GIVEN RECORDS below:
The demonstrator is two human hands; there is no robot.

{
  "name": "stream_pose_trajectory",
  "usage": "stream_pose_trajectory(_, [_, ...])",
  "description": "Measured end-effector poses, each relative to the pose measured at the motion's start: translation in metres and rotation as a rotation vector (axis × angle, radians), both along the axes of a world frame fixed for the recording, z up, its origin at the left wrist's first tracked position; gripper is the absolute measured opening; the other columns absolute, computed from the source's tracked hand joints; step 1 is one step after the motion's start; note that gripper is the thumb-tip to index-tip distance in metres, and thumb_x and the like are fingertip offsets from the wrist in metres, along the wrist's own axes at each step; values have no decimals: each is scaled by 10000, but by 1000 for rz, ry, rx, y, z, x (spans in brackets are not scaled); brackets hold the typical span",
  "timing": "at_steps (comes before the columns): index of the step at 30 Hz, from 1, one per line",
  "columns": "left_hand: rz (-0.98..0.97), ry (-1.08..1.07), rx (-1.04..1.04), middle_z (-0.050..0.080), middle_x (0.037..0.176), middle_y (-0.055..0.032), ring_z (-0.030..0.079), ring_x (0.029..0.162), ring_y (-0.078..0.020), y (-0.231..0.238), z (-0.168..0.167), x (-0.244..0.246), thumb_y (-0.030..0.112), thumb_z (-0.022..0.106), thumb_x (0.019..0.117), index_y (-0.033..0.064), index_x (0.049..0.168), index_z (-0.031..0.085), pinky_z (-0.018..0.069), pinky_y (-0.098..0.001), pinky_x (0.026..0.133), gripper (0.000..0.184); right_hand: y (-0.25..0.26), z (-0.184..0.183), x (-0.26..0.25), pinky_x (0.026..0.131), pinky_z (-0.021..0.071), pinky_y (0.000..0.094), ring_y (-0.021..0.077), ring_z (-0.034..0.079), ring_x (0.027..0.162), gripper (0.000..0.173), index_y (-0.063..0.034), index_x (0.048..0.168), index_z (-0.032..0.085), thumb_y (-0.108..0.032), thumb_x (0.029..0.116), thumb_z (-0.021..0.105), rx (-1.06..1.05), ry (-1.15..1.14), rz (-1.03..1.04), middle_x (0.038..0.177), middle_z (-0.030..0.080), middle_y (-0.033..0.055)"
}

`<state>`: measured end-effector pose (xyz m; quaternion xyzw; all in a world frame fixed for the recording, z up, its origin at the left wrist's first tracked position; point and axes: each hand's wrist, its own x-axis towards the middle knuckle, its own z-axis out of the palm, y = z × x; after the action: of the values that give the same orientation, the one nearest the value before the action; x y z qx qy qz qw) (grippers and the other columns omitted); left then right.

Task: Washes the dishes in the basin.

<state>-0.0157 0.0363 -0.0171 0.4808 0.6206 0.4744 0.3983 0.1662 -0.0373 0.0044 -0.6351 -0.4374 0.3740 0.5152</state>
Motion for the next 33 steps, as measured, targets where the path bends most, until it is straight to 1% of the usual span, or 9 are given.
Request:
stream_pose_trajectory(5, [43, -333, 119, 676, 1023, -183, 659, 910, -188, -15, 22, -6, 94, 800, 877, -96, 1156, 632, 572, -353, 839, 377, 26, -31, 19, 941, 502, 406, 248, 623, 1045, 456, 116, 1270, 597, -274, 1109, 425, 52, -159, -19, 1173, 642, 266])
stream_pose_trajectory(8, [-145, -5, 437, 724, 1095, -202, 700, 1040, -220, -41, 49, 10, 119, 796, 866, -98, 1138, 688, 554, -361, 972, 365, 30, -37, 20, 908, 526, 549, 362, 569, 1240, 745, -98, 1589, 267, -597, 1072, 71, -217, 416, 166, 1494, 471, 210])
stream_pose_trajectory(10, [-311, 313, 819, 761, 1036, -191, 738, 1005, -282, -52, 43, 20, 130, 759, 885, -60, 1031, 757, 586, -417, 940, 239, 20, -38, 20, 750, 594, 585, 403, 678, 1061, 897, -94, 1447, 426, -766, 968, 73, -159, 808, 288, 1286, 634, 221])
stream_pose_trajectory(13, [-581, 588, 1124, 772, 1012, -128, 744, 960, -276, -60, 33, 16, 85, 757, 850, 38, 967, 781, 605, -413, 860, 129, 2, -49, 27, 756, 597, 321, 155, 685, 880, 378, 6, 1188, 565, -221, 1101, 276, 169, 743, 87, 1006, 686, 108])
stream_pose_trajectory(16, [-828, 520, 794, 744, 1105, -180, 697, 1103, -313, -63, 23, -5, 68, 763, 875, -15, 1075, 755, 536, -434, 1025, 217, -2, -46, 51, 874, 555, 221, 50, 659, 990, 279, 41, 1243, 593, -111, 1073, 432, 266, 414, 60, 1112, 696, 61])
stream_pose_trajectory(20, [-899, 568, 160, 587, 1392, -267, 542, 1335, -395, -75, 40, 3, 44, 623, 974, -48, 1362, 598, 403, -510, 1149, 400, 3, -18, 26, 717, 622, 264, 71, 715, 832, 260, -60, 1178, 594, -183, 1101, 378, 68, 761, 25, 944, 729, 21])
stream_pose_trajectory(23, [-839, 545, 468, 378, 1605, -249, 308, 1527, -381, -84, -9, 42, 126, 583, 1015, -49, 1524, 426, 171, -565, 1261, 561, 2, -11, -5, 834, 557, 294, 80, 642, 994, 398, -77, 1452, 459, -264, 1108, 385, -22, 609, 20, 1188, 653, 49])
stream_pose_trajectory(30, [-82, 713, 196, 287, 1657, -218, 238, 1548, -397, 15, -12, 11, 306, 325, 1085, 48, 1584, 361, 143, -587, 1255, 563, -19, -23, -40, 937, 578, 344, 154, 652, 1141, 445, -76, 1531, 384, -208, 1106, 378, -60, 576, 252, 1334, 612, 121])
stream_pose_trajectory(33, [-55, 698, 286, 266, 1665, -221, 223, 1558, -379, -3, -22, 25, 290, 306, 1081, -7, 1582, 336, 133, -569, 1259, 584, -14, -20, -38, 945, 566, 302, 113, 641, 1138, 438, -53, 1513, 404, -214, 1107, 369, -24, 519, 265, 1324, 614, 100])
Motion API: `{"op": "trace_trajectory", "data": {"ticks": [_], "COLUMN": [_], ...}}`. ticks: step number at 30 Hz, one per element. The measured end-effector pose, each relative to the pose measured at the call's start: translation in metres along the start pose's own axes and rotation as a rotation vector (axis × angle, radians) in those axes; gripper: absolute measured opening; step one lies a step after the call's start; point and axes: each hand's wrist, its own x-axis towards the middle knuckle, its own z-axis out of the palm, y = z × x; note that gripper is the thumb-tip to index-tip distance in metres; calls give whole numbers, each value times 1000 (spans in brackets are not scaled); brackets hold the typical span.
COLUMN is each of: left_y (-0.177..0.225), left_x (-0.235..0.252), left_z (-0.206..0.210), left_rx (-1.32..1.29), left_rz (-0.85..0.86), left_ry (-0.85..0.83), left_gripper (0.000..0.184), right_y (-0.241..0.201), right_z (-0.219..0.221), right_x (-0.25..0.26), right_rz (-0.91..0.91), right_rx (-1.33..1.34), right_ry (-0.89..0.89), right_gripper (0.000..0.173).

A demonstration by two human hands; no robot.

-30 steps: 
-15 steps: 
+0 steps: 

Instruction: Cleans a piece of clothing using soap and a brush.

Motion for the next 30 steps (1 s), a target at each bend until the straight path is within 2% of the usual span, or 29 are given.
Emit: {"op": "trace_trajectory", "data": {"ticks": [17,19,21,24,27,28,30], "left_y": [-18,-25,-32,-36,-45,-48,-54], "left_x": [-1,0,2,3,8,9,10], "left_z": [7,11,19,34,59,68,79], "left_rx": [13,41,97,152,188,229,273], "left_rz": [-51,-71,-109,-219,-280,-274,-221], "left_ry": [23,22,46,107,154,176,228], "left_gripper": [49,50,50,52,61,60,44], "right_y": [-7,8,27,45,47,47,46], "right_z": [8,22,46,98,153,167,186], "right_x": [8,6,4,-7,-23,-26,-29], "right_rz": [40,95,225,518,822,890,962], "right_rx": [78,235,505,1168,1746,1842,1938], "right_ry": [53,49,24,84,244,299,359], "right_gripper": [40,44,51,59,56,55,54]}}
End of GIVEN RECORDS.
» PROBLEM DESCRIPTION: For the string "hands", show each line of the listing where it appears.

» SOLUTION TO THE PROBLEM:
The demonstrator is two human hands; there is no robot.
A demonstration by two human hands; no robot.

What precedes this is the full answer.